### Available data
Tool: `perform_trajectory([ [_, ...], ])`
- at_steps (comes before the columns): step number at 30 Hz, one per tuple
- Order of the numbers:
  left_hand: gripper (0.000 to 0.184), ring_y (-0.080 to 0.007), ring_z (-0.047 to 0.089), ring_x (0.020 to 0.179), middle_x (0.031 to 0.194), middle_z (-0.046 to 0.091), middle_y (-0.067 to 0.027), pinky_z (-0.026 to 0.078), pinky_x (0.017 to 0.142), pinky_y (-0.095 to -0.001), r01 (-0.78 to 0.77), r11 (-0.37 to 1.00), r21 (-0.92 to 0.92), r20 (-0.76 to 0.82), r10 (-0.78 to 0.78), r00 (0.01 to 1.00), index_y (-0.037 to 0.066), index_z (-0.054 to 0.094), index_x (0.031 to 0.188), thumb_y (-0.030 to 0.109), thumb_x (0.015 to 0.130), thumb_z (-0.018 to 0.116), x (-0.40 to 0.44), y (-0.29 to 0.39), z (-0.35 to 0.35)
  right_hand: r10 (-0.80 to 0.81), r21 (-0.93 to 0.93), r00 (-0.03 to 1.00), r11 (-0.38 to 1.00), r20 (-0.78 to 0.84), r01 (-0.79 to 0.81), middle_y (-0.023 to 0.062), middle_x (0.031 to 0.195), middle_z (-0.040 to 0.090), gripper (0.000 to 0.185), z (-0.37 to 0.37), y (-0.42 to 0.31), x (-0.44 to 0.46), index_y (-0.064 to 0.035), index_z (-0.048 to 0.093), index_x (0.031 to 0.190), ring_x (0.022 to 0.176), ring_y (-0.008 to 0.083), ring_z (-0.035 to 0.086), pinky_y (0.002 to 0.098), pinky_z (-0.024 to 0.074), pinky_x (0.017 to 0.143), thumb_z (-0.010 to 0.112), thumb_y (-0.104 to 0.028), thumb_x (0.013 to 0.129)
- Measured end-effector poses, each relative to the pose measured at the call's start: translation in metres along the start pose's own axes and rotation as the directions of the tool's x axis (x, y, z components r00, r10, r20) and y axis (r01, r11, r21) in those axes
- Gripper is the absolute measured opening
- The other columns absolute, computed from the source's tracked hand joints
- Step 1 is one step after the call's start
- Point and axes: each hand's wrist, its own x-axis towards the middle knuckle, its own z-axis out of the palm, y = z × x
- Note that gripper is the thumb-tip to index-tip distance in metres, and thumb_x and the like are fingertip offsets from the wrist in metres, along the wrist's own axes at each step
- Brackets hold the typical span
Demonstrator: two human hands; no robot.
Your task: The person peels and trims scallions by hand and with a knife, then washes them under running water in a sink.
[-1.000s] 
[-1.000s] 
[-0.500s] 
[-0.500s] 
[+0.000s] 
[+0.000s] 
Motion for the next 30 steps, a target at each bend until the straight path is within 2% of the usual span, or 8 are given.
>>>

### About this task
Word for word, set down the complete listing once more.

### Expected output
Tool: `perform_trajectory([ [_, ...], ])`
- at_steps (comes before the columns): step number at 30 Hz, one per tuple
- Order of the numbers:
  left_hand: gripper (0.000 to 0.184), ring_y (-0.080 to 0.007), ring_z (-0.047 to 0.089), ring_x (0.020 to 0.179), middle_x (0.031 to 0.194), middle_z (-0.046 to 0.091), middle_y (-0.067 to 0.027), pinky_z (-0.026 to 0.078), pinky_x (0.017 to 0.142), pinky_y (-0.095 to -0.001), r01 (-0.78 to 0.77), r11 (-0.37 to 1.00), r21 (-0.92 to 0.92), r20 (-0.76 to 0.82), r10 (-0.78 to 0.78), r00 (0.01 to 1.00), index_y (-0.037 to 0.066), index_z (-0.054 to 0.094), index_x (0.031 to 0.188), thumb_y (-0.030 to 0.109), thumb_x (0.015 to 0.130), thumb_z (-0.018 to 0.116), x (-0.40 to 0.44), y (-0.29 to 0.39), z (-0.35 to 0.35)
  right_hand: r10 (-0.80 to 0.81), r21 (-0.93 to 0.93), r00 (-0.03 to 1.00), r11 (-0.38 to 1.00), r20 (-0.78 to 0.84), r01 (-0.79 to 0.81), middle_y (-0.023 to 0.062), middle_x (0.031 to 0.195), middle_z (-0.040 to 0.090), gripper (0.000 to 0.185), z (-0.37 to 0.37), y (-0.42 to 0.31), x (-0.44 to 0.46), index_y (-0.064 to 0.035), index_z (-0.048 to 0.093), index_x (0.031 to 0.190), ring_x (0.022 to 0.176), ring_y (-0.008 to 0.083), ring_z (-0.035 to 0.086), pinky_y (0.002 to 0.098), pinky_z (-0.024 to 0.074), pinky_x (0.017 to 0.143), thumb_z (-0.010 to 0.112), thumb_y (-0.104 to 0.028), thumb_x (0.013 to 0.129)
- Measured end-effector poses, each relative to the pose measured at the call's start: translation in metres along the start pose's own axes and rotation as the directions of the tool's x axis (x, y, z components r00, r10, r20) and y axis (r01, r11, r21) in those axes
- Gripper is the absolute measured opening
- The other columns absolute, computed from the source's tracked hand joints
- Step 1 is one step after the call's start
- Point and axes: each hand's wrist, its own x-axis towards the middle knuckle, its own z-axis out of the palm, y = z × x
- Note that gripper is the thumb-tip to index-tip distance in metres, and thumb_x and the like are fingertip offsets from the wrist in metres, along the wrist's own axes at each step
- Brackets hold the typical span
Demonstrator: two human hands; no robot.
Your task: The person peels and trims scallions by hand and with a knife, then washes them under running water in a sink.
[-1.000s] 
[-1.000s] 
[-0.500s] 
[-0.500s] 
[+0.000s] 
[+0.000s] 
Motion for the next 30 steps, a target at each bend until the straight path is within 2% of the usual span, or 8 are given.
>>>

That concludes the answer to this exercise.